Здесь хан взглянул на Ивана уже откровенно испытующе, но все же не зло. Пуховецкого, который до этого не испытывал никаких чувств, кроме бешенства от москальских наговоров и от вида паршивой овцы запорожского стада, гнусного Ермолая, теперь начало трясти от страха, и не мелкой, а крупной дрожью. Он испугался, сможет ли он вообще говорить: челюсти его свело судорогой, а когда он все же ухитрялся их разомкнуть, зубы начинали стучать так, что это слышали даже люди, сидевшие на почтительном расстоянии от Ивана. Он решил начать с того немногого, что он выучил твердо во время своей мысленной подготовки к ханскому приему.
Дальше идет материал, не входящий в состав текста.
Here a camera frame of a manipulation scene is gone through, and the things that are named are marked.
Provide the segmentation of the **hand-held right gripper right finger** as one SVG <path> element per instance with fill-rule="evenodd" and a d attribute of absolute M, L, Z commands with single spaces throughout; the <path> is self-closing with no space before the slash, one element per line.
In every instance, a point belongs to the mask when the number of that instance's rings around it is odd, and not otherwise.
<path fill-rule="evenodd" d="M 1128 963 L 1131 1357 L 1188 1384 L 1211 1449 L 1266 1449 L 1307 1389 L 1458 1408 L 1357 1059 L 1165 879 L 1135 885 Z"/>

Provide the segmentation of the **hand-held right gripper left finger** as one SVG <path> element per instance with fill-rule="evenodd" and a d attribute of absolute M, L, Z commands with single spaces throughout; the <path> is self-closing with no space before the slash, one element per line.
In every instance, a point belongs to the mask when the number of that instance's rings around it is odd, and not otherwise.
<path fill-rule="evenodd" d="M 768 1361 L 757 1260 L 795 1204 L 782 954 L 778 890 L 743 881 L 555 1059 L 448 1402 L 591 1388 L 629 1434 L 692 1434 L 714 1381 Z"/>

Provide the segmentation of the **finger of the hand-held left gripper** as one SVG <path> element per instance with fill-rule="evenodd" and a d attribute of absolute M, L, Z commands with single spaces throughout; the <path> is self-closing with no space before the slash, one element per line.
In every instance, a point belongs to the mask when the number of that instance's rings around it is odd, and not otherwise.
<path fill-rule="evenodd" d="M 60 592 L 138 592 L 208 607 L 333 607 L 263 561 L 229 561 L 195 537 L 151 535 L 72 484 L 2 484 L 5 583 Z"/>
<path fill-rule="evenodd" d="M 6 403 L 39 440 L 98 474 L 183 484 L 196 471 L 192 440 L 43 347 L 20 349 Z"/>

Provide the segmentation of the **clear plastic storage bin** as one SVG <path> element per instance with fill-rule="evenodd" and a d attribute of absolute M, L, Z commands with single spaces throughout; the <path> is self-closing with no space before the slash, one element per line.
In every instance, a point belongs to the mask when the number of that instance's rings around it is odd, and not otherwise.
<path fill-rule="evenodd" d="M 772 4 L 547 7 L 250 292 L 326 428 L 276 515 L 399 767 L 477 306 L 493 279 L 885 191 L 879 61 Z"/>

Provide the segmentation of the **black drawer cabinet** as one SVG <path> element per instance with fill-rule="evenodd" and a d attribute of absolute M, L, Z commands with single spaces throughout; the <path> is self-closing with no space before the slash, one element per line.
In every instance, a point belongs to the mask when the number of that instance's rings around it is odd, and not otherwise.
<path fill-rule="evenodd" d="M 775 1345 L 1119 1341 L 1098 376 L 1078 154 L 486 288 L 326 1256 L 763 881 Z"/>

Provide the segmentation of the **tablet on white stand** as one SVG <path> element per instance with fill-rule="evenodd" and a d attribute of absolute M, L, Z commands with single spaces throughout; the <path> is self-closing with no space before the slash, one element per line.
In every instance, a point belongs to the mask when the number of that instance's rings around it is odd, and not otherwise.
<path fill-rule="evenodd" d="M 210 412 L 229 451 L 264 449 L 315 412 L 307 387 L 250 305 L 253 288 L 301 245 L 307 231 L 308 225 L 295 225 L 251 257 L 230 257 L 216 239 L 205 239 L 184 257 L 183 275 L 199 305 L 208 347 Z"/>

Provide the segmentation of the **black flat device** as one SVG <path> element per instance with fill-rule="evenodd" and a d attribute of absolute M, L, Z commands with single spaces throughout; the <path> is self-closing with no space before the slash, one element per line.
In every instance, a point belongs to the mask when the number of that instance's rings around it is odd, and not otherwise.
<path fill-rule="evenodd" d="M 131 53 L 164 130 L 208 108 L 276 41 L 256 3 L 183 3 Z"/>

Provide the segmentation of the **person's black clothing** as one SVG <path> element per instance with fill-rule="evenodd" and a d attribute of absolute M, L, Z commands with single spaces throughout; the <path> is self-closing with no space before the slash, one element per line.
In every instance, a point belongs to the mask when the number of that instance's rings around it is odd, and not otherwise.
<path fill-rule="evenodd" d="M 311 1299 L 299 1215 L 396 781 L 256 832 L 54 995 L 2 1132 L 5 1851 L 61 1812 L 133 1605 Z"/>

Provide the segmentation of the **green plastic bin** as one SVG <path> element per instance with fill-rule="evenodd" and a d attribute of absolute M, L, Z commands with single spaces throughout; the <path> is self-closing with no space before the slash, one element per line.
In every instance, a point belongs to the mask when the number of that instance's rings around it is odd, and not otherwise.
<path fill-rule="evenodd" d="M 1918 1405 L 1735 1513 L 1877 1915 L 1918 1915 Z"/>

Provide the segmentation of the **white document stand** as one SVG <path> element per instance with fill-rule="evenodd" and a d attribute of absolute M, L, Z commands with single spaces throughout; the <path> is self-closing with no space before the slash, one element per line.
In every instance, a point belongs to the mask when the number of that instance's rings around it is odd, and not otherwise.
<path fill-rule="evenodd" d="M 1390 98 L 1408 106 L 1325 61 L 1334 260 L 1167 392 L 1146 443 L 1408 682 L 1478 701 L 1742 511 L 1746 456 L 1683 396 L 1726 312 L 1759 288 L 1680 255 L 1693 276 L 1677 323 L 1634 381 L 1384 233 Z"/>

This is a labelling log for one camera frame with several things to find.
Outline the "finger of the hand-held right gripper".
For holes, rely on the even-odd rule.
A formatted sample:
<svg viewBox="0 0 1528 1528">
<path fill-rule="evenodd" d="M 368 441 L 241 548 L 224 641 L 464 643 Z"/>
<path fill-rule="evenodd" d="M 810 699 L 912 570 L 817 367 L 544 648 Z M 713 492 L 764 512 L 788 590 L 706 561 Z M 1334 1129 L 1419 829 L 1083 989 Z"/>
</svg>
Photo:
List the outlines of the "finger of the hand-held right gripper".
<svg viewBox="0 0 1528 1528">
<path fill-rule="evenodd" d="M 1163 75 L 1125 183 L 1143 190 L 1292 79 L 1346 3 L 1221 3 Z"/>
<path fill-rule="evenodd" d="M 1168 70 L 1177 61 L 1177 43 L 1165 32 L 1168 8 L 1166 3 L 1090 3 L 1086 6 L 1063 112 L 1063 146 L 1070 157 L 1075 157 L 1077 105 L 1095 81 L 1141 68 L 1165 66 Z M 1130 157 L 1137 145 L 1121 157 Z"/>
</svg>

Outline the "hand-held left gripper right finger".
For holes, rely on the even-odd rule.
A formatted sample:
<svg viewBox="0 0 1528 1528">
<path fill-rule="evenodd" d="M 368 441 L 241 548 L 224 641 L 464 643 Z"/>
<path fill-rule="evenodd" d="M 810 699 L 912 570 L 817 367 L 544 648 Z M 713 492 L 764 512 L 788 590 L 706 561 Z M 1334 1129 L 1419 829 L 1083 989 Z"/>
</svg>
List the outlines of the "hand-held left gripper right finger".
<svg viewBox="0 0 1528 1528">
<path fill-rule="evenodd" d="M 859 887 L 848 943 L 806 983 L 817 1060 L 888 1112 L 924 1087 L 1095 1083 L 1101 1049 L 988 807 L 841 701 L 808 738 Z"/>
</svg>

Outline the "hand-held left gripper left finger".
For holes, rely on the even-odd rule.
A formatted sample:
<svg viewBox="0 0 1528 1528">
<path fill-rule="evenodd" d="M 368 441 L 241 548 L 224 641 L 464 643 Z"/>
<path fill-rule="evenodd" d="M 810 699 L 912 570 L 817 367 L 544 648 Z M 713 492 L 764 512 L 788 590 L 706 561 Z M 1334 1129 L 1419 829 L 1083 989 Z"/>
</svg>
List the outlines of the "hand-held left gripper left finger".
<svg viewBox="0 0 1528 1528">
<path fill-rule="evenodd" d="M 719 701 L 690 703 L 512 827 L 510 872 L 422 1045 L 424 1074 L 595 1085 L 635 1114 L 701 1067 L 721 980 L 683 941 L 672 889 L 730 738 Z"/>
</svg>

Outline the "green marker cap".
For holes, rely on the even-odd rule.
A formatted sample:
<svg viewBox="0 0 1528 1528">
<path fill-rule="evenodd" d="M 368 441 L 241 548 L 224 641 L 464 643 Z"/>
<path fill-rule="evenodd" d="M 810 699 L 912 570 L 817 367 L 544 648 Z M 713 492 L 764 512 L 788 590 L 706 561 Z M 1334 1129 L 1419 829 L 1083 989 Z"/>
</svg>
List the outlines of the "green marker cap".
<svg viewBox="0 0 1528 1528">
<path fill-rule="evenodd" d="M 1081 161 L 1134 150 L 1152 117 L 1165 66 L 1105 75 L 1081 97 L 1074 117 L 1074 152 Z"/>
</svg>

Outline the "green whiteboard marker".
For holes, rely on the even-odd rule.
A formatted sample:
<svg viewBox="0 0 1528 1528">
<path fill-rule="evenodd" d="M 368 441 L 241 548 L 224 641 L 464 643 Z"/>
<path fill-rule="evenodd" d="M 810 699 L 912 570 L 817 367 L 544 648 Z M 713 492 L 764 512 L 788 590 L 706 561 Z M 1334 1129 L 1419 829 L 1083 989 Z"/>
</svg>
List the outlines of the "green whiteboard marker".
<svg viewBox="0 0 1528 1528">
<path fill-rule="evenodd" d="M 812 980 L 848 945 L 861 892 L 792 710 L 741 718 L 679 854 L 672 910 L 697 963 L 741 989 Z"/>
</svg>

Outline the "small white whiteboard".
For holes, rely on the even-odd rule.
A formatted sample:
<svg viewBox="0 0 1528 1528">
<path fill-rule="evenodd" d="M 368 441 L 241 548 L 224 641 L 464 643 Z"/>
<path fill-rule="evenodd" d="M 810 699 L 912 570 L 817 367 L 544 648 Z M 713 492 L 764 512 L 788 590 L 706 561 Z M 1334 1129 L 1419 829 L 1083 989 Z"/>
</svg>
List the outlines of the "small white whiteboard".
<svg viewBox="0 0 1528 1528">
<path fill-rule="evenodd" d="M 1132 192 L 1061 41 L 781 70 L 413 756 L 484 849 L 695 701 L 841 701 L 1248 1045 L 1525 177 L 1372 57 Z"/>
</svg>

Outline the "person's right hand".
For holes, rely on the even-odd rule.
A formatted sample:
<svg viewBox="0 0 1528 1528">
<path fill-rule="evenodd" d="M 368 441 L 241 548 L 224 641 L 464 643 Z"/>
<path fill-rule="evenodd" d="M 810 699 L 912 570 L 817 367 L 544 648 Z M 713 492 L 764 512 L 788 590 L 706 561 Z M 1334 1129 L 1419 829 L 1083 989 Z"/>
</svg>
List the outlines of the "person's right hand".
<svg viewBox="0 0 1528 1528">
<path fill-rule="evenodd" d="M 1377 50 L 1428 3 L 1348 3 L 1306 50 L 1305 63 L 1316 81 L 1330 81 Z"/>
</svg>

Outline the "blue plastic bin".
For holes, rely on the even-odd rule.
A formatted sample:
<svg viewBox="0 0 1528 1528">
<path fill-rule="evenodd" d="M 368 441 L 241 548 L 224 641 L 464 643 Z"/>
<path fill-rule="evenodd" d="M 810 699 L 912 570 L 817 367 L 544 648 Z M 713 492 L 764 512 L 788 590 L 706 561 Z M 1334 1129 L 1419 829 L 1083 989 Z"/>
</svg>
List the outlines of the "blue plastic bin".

– Я, царь и великий князь Алексей Михайлович всея Великой, и Малой, и Белой России самодержец…

Когда Иван подобрался к царствам Сибирскому и Казанскому, ему заметно полегчало: голос его перестал дрожать и обрел силу, подбородок уверенно поднялся вверх. Этого нельзя было сказать о московских послах, которых словно черти в аду жарили: Кровков продолжал стоять столбом, только лицо его налилось кровью и, казалось, того гляди лопнет, а вот стольник Ордин и впрямь походил на бесноватого. Его трясло, и то одна, то другая часть его тела непроизвольно дергалась, лицо же беспрестанно сводило гримасами. Мехмет-Герай, которого, в конце концов, утомила эта пантомима, дал знак Ивану, что полного изложения титула от него не требуется, и кивнул послам.